Published a few months ago, two new reports provided some evidence that support this notion. It was namely demonstrated that polyclonal ACPA purified from synovial fluid and peripheral blood of RA patients can enhance murine and human osteoclast differentiation in vitro [9]. This stimulatory effect was dependent on the effective citrullination process in osteoclasts, mediated by active peptidyl arginine deiminase enzymes. Transfer of monoclonal ACPA derived from single synovial fluid B cells of patients with RA into mice induced arthralgia and systemic bone loss with no signs of joint inflammation [9, 10]. The pathogenic effect of human ACPA was associated with interleukin 8 (IL-8) overproduction and was in vivo completely reversed by the IL-8 antagonist reparixin. Most intriguingly, transferred into mice ACPA bound osteoclast precursor cells and osteoclast precursors and osteoclasts residing in bone marrow tissue (not in synovial membrane). These observations led the investigators to hypothesize that osteoclasts and their precursors in bone marrow are the primary target of ACPA, as upon stimulation by ACPA these cells secrete inflammatory mediators and initiate early bone destruction (before development of synovitis). Subsequently, produced in bone marrow inflammatory mediators (i.e. IL-8) may spread via canals in cortical bone into the joint and stimulate the influx of neutrophils and other leukocytes to the synovium. Such a scenario might help answer the long-standing questions regarding why and how ACPA may specifically contribute to joint inflammation, and why the first appearing bone lesions affect cortical bone [8]. It also provides an explanation as to why in ACPA-positive patients with RA, the radiological bone destruction progresses despite achieving persistent remission.
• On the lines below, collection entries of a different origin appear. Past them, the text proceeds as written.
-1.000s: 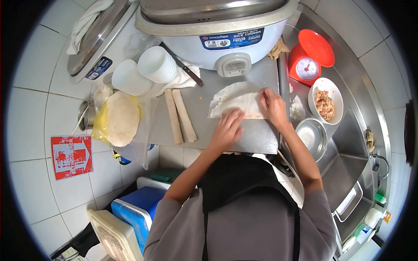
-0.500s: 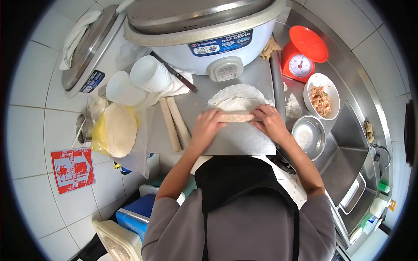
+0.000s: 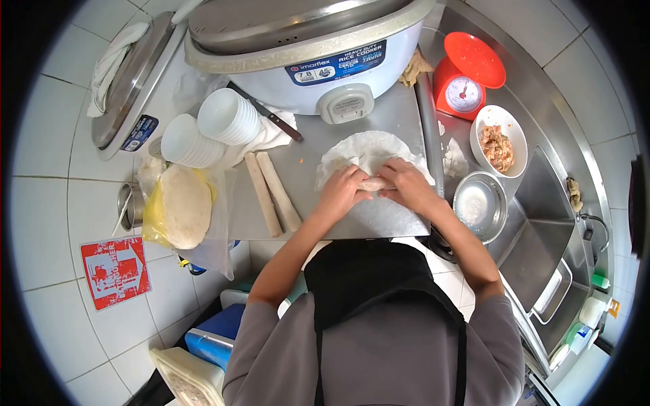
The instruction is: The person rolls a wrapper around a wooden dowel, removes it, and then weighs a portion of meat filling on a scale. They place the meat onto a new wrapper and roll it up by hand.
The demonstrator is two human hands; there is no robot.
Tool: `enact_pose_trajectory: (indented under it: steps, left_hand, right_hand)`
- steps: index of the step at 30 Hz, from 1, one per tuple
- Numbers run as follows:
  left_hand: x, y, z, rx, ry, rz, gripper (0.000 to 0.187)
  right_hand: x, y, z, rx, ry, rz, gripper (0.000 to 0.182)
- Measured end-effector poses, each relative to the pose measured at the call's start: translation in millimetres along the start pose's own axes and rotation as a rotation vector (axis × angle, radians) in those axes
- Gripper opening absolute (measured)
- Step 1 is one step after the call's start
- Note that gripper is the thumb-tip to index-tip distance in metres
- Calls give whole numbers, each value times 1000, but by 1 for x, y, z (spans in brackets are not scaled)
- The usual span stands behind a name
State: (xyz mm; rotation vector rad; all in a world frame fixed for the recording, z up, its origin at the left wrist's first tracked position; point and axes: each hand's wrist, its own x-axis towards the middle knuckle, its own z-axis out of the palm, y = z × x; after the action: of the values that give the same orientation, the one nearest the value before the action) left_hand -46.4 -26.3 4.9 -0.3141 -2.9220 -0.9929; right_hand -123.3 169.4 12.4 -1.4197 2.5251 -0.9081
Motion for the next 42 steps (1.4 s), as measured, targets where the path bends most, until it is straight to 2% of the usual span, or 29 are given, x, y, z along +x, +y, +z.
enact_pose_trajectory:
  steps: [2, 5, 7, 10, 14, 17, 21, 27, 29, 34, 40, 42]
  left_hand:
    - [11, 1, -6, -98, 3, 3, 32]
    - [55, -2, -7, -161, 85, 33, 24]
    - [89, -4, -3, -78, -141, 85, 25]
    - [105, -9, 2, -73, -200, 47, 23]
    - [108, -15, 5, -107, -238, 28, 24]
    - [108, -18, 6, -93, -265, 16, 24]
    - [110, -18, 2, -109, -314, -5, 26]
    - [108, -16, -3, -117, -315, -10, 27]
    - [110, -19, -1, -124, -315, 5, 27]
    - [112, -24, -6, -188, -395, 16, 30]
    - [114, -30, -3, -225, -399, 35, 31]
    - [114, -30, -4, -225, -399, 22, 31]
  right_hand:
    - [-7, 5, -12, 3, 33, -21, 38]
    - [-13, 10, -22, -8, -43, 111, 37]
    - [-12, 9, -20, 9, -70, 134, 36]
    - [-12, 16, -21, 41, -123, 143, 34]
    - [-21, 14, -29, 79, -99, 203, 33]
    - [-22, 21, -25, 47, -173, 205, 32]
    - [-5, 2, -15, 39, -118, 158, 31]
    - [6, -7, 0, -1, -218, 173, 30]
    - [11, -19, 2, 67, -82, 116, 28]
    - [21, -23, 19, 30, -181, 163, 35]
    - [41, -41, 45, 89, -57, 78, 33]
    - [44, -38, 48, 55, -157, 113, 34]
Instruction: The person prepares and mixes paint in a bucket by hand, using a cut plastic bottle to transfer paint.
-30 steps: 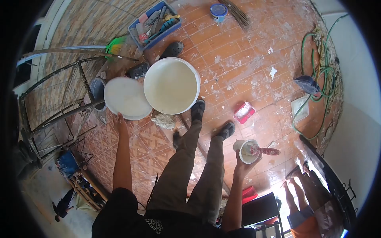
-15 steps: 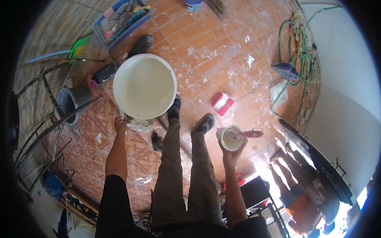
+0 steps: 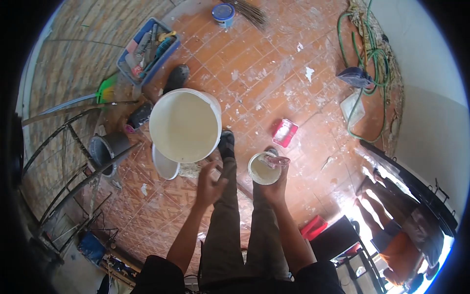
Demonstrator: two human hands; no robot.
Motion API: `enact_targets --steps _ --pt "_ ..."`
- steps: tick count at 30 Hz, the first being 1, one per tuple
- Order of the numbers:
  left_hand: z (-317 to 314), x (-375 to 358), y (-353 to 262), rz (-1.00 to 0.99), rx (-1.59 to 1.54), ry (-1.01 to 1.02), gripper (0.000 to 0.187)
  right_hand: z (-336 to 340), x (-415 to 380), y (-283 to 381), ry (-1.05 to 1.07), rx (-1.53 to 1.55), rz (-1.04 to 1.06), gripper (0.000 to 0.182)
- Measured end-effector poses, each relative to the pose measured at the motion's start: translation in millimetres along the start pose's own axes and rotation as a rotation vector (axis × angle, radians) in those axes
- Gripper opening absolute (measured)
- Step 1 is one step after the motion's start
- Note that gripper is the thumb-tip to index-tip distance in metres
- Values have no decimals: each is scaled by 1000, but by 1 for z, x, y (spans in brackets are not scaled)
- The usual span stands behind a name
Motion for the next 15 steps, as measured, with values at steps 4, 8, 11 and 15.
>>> enact_targets --steps 4,8,11,15 --pt "-38 72 -88 -256 -213 100 80 -6 -1 25 127 -11 103 59" --pt "-63 97 -89 -253 -481 127 90 11 2 64 171 -276 80 68" --pt "-70 108 -82 -220 -575 -14 92 21 18 78 161 -363 143 76" --pt "-93 100 -43 107 -880 -185 91 35 29 66 177 -450 218 58"
Point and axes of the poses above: each hand's wrist, its own x-axis towards the middle knuckle, its own z-axis out of the back of the hand, y = z × x, the point moved 8 cm from there along x, towards the middle knuckle, and after that the axes turned 13 degrees about -z, right-handed, at the moved point
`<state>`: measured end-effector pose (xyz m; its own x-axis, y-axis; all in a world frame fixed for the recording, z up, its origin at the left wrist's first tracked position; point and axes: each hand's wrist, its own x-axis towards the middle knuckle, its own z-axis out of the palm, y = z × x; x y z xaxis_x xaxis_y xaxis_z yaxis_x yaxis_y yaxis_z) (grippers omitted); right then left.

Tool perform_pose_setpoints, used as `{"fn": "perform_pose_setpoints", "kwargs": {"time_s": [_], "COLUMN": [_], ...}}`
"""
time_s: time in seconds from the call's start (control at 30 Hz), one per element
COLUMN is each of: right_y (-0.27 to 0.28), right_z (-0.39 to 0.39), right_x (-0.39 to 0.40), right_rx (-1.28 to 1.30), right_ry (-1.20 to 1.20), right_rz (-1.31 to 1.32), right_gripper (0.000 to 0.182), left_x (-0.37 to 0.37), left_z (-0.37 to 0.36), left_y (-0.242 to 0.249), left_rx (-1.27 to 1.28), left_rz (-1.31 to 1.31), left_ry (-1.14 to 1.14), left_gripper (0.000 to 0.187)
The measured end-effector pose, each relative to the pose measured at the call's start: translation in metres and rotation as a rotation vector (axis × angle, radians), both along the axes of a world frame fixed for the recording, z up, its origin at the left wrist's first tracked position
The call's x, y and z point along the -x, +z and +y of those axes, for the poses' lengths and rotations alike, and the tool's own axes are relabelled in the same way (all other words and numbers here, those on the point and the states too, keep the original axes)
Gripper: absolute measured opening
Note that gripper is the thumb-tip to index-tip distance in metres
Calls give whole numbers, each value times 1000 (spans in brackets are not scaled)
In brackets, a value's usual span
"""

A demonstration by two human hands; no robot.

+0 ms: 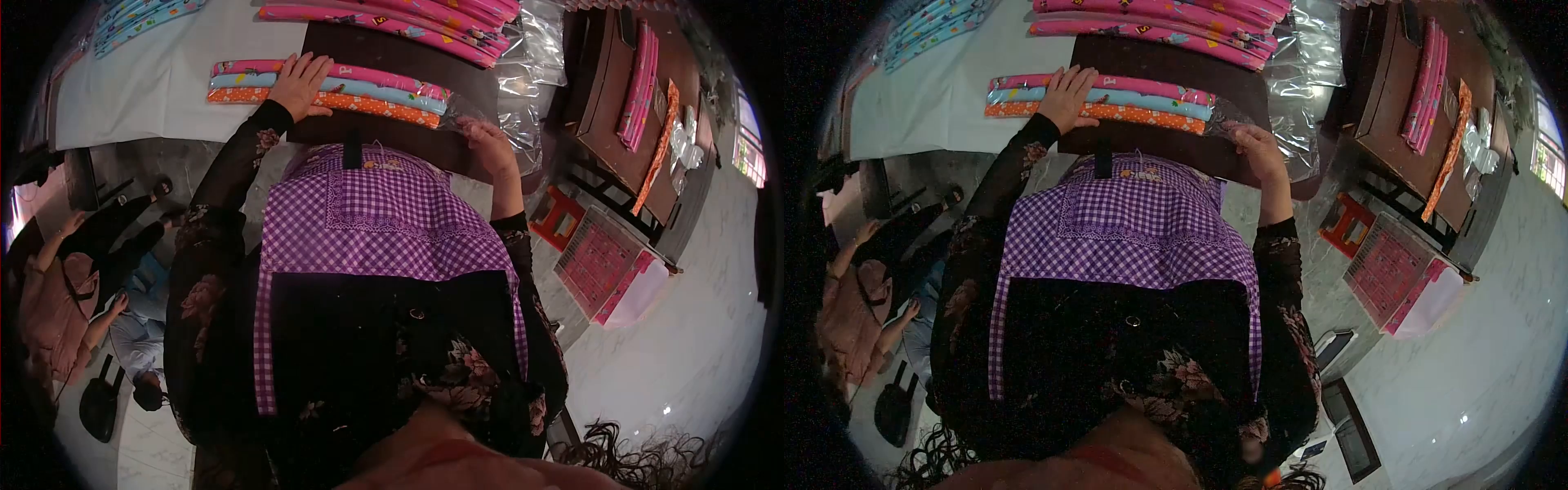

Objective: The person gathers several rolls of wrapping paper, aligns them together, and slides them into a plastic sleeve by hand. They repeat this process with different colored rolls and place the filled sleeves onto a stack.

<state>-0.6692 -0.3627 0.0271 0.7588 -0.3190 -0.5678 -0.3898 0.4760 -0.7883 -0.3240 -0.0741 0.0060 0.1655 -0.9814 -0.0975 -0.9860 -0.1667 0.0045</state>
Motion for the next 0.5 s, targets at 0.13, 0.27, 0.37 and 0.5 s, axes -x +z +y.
{"fn": "perform_pose_setpoints", "kwargs": {"time_s": [0.13, 0.27, 0.37, 0.5], "right_y": [-11, -24, -26, -3], "right_z": [6, 7, 9, 14], "right_x": [-8, -9, -12, -23], "right_rx": [-106, -184, -142, 85], "right_ry": [-128, -130, -115, 74], "right_rz": [-146, -279, -287, -32], "right_gripper": [22, 22, 25, 31], "left_x": [0, 2, 2, 1], "left_z": [-1, -3, -3, -2], "left_y": [-1, 4, 3, 2], "left_rx": [19, -29, -33, 42], "left_rz": [37, 45, 43, -17], "left_ry": [8, 18, 14, -16], "left_gripper": [109, 109, 109, 106]}}
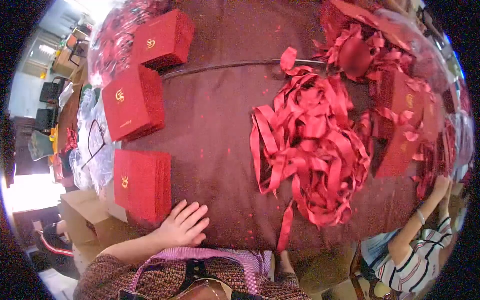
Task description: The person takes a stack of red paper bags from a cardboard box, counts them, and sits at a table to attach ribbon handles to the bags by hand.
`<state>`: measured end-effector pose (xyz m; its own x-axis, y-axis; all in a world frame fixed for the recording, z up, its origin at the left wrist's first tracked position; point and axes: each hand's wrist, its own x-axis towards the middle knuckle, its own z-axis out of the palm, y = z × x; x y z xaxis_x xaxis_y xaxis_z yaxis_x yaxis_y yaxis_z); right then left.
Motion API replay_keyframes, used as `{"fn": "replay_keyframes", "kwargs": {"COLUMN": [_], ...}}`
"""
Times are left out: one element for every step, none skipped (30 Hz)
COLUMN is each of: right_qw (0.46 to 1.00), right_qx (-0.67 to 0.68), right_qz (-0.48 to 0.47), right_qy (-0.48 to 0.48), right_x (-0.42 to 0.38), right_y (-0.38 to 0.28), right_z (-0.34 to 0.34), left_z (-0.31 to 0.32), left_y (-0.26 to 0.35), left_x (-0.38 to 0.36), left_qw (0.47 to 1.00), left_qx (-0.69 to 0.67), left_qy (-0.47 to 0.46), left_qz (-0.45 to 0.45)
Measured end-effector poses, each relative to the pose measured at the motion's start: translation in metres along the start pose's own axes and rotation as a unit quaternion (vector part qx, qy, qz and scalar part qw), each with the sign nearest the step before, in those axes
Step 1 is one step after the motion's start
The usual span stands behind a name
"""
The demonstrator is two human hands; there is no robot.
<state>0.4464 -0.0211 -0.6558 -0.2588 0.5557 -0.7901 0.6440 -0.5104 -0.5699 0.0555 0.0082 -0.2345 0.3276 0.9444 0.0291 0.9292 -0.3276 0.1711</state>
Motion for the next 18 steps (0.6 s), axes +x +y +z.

To summarise, the results of recent studies may bring us closer to the understanding of mechanisms triggering pathological events in RA such as bone destruction, which represent nowadays a serious therapeutic challenge. They underline role of bone marrow in the pathogenesis of RA as a site where pathological processes may be initiated, and identify ACPA as an osteoclastogenesis-promoting factor. These findings indicate also new potential targets for therapeutic and preventive interventions interfering with osteoclast activity (IL-8 production/activity, generation of citrullinated proteins which are essential for ACPA stimulatory effect), particularly in ACPA-positive RA patients and ACPA-positive individuals at risk for developing RA.